Dmitri Samorukov, Edmonton Oilers
A third-round pick (84th overall) in the 2017 NHL Draft, the defenceman has seen his point totals rise in each of his three major junior seasons, finishing with 45 points in 59 games this season to rank 16th among OHL blueliners. He is the highest-scoring blueliner of these playoffs, though, currently tied with Evan Bouchard, who played seven fewer games. Trailing 3-1 in their conference final series against Saginaw, Samorukov came through with a hat trick in Game 5 that started the charge all the way back.
Fedor Gordeev, Toronto Maple Leafs
The towering six-foot-seven, 224-pound defenceman isn’t a big point producer, finishing with a major junior career-high 32 points this season. He was part of Guelph’s bulking up at the trade deadline, coming over from the Flint Firebirds, and he’s a big deterrent for teenaged attackers and — obviously — has immense reach. Gordeev was a fifth-round pick (141st overall) in 2017 and hasn’t yet signed with the Maple Leafs. They have until June 1 to sign him or else lose his rights.
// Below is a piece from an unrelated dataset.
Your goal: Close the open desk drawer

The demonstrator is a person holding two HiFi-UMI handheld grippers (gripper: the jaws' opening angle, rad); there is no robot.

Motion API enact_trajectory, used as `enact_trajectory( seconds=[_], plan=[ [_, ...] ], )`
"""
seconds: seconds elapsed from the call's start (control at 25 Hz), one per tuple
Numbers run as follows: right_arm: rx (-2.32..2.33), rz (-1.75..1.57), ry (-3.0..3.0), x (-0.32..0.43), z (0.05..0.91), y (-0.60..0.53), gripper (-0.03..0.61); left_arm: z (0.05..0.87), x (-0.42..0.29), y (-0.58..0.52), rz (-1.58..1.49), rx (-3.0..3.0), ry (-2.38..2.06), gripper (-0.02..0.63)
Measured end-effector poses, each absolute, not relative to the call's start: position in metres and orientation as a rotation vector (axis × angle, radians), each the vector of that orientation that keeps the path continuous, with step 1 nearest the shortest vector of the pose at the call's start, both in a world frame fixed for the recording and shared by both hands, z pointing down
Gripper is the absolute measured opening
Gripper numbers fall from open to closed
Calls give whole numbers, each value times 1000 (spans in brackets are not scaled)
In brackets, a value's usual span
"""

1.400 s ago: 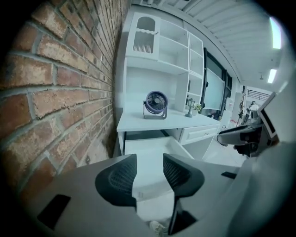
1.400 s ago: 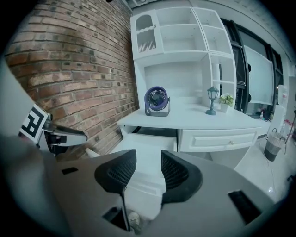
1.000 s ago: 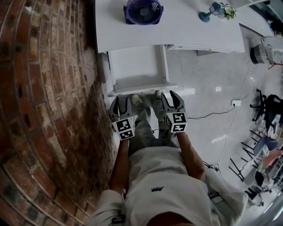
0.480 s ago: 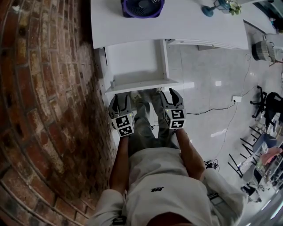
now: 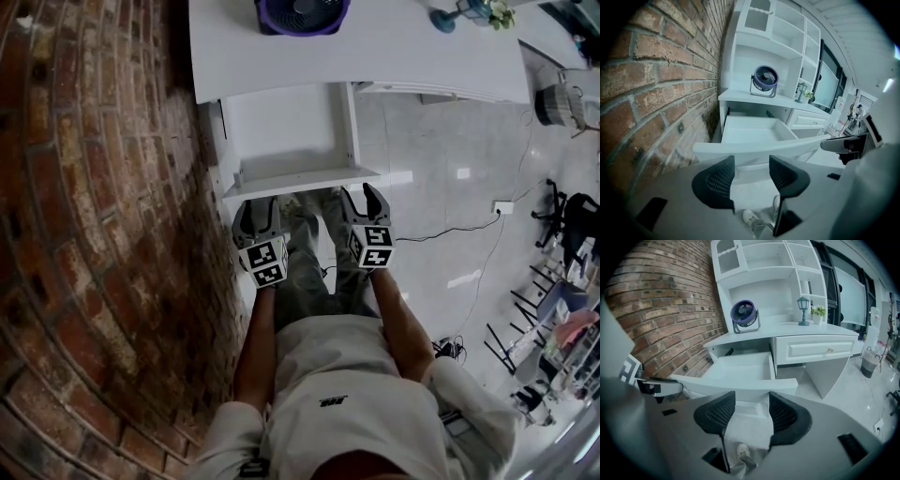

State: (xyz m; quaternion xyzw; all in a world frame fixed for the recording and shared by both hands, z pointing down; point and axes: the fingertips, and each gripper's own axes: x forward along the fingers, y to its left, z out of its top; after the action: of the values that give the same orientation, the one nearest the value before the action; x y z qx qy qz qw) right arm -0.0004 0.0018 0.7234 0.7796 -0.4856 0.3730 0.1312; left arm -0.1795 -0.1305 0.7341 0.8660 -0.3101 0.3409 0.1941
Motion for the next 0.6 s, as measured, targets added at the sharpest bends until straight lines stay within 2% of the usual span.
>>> enact_trajectory(
  seconds=[0.6],
  plan=[
    [2286,1086,-1382,12,721,-17,209,733,-167,-147,930,2444,-847,242]
  ],
)
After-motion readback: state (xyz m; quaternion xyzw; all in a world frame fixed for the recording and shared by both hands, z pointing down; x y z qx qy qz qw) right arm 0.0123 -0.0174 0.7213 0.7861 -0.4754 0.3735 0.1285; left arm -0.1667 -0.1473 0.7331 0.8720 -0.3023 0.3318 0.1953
— – Guelph Storm (@Storm_City) April 24, 2019
Michael DiPietro, Vancouver Canucks
Already a Memorial Cup champion from 2017 when he was with the Windsor Spitfires, DiPietro was the featured part of a blockbuster December trade that sent him to Ottawa. The reigning OHL goalie of the year, DiPietro also had the best goals-against average at the world juniors (1.23) for Canada this year and even got into one NHL game in an emergency situation this season — allowing seven goals on a tough 24 shots from the San Jose Sharks. Talk about jumping right into the deep end. This season, his 2.40 goals-against average was the best mark in the OHL, while his .911 save percentage was third.
Joel Teasdale, Montreal
Teasdale was never drafted, but signed an entry-level deal with Montreal last September following an invite to their pre-season camp. The six-foot, 203-pound left winger has gotten better with each passing season, finishing as a point-per-game player last season, and following that up with 80 points in 66 games this season. Teasdale was one of Rouyn-Noranda’s acquisitions as they bulked up for a run, finishing with 42 points in 29 games once coming over from Blainville-Boisbriand. He’s continued that torrid pace in the post-season, and is the second-highest point-getter in the QMJHL with 26 points in 14 playoff games, behind only draft eligible — and projected first-rounder — Raphael Lavoie.
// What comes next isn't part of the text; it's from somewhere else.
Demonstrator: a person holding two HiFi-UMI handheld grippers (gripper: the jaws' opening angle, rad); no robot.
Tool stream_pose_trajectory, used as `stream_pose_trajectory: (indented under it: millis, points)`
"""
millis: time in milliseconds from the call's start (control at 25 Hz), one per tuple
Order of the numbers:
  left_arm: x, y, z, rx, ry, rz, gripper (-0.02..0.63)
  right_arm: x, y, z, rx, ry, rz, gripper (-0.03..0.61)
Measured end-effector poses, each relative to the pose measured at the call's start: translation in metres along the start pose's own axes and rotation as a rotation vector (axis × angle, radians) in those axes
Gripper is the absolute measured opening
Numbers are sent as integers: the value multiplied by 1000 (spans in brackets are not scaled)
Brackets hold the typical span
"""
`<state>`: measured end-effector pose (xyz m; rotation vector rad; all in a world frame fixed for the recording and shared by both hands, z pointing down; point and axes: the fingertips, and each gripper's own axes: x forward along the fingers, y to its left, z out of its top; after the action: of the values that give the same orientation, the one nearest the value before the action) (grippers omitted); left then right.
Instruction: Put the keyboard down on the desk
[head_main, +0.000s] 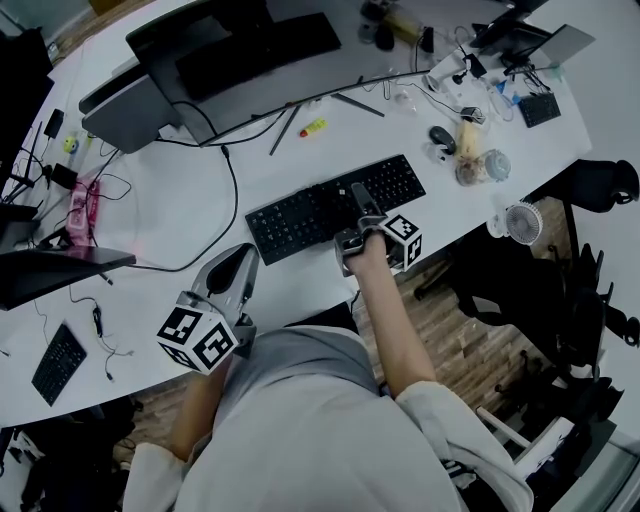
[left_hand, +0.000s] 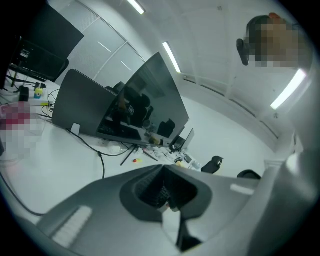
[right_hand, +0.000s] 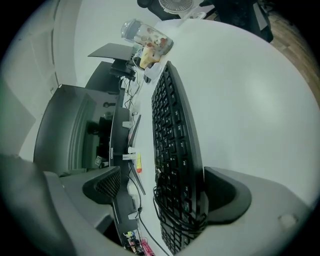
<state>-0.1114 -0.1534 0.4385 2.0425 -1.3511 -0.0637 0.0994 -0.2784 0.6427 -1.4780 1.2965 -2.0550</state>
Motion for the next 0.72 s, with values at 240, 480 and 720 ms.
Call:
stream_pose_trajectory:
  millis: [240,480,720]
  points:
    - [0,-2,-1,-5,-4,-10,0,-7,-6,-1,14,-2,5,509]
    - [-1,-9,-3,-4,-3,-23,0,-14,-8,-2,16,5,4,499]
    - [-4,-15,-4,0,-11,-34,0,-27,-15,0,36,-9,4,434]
Ostap Safin, Edmonton Oilers
A fourth-round pick (115th overall) in 2017, Safin was looking like a scoring winger prospect who might one day break through for the Oilers. Last season, his first in North America, Safin had 26 goals and 58 points in 61 games, but although he’s still a good prospect in an area of need for Edmonton, he ran into some bad injury luck this season. Safin injured his hip at the summer’s Four Nation U-20 tournament, missed Oilers rookie camp as a result and, after getting into two September games, he was out again until November. Upon his return to the lineup, Safin totalled nine points in six games and then was out of the lineup again due to the hip until returning in mid-March. He has just two points in 17 playoff games, but will look to get back on track next season in the AHL.